Saturday, June 16, 2012

Father's Day

I've been trying for days now to write this Father's Day post. Fathers Day is a bit of a bitter sweet day for me. I've written and re-written and I'm surprised that this post has been one of my hardest to write. So, I've decided to write it as an open thank you note to the fathers that have brought blessings into my life.

To Troy: Thank your for the gift of our 3 beautiful children. I can't imagine a life without our kids and the grandchildren that they have given all of us. I'm so happy that you've found Sherry and found happiness in your life. Did you ever think that you would be a father to 5, step-father to 2 and grandfather to a huge bunch of grandkids? Life is good isn't it?!

To Clint: You are an amazing son-in-law. I'm so happy that you came into my daughters life and hung on through the tough times. Thank you for being a father to the twins, giving me two of the funniest, sweetest grandsons around and loving my daughter the way you do. I know things haven't been easy, but when I see you with my grandchildren gathered around, my heart fills with love for you. Knowing that you are there taking care of my daughter and grandchildren gives me comfort and eases my worry since I'm not right there.

To my Brother: I hope that your children know just how lucky they are to have a father like you. You're such a fun loving kindhearted soul and there is no doubt in my mind that your kids have been raised content in the knowledge that if they need you, you're right there for them. And even though you tell people I was mean to you (such an over exaggeration), you're still the best little brother around.

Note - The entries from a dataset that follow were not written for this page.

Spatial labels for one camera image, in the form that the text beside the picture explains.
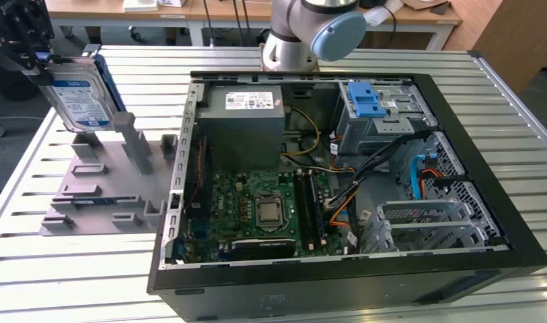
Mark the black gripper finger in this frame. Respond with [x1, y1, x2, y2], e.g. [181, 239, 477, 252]
[0, 37, 53, 87]

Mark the hard disk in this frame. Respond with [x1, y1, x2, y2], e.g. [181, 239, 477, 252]
[32, 53, 127, 134]

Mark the silver metal disk bay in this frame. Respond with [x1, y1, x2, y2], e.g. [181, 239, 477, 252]
[360, 198, 501, 255]

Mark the black mesh wastebasket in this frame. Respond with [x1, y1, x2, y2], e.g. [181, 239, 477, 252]
[0, 63, 40, 102]

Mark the grey plastic parts rack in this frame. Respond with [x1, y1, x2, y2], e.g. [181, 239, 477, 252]
[37, 112, 180, 238]

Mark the grey power supply unit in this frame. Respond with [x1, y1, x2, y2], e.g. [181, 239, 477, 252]
[195, 84, 287, 172]

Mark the green motherboard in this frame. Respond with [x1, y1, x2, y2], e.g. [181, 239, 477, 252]
[183, 170, 345, 263]

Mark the silver CPU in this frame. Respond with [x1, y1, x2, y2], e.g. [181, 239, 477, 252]
[255, 201, 283, 225]

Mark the blue plastic drive latch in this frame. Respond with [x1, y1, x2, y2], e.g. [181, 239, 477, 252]
[347, 82, 389, 118]

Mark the black graphics card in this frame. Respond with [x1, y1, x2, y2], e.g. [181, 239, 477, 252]
[227, 237, 297, 260]

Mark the grey metal drive cage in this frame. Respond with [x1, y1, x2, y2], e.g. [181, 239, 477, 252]
[335, 80, 440, 157]

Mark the RAM stick with blue edge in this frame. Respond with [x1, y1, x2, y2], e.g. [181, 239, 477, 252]
[307, 173, 328, 245]

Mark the brown cardboard piece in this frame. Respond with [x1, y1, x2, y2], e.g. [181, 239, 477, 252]
[403, 0, 449, 16]

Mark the black open PC case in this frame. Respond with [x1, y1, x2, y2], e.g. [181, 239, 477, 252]
[145, 69, 547, 322]

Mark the wooden cabinet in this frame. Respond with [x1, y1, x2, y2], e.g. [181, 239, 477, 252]
[443, 0, 547, 94]

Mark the wooden desk white frame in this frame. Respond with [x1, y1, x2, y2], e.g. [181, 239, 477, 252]
[187, 0, 463, 51]
[45, 0, 193, 46]

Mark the yellow wire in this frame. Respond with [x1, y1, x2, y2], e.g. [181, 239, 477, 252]
[279, 106, 323, 157]

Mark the black cable bundle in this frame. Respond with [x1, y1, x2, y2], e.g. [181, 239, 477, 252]
[324, 131, 431, 209]

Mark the orange board wire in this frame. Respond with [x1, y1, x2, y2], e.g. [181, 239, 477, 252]
[327, 201, 357, 233]

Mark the blue flat data wire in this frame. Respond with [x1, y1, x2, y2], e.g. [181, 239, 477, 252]
[407, 151, 440, 203]

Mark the red orange power wire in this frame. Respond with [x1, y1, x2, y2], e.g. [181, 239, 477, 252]
[419, 170, 467, 189]

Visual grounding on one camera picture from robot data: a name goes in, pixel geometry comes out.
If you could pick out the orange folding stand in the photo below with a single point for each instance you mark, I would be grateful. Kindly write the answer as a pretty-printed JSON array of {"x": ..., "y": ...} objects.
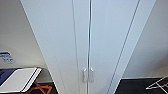
[{"x": 40, "y": 89}]

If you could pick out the white folding tabletop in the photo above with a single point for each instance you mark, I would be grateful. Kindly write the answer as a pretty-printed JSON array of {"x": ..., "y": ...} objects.
[{"x": 20, "y": 79}]

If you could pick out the blue fabric cover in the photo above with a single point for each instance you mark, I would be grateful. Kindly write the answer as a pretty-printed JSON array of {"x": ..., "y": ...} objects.
[{"x": 5, "y": 76}]

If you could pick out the white wardrobe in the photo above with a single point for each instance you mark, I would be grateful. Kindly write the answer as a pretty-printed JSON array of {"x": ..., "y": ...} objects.
[{"x": 31, "y": 20}]

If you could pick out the white wardrobe door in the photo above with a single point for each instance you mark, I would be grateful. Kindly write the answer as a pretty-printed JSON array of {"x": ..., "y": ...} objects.
[
  {"x": 113, "y": 33},
  {"x": 56, "y": 33}
]

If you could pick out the blue white wall sign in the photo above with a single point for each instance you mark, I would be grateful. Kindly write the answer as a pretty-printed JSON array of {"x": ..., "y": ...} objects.
[{"x": 6, "y": 57}]

To my Son: I am so incredibly proud of you. Just a few years ago you thought that you would never have a family and now here you are father to a sweet baby girl with a little Timmy Jr. on the way. I love the pictures of you and your family and it makes me so happy to see you get to experience the love that being a parent brings. There is nothing like it. I love you son.

To My Husband: Thank you for not running when you found out that not only were you bringing me into your life, but I was a package deal with 3 kids and twin granddaughters. From the very beginning, you have treated my children like your own and been such a good role model. I love to watch you interact with your own children. You're a very good father and there have been times that I wished we could have had a child together. (Of course we have our hairy little schnauzer kid and he looks like you, so it's almost like having a child together!) We all love you very much and on this day I honor you.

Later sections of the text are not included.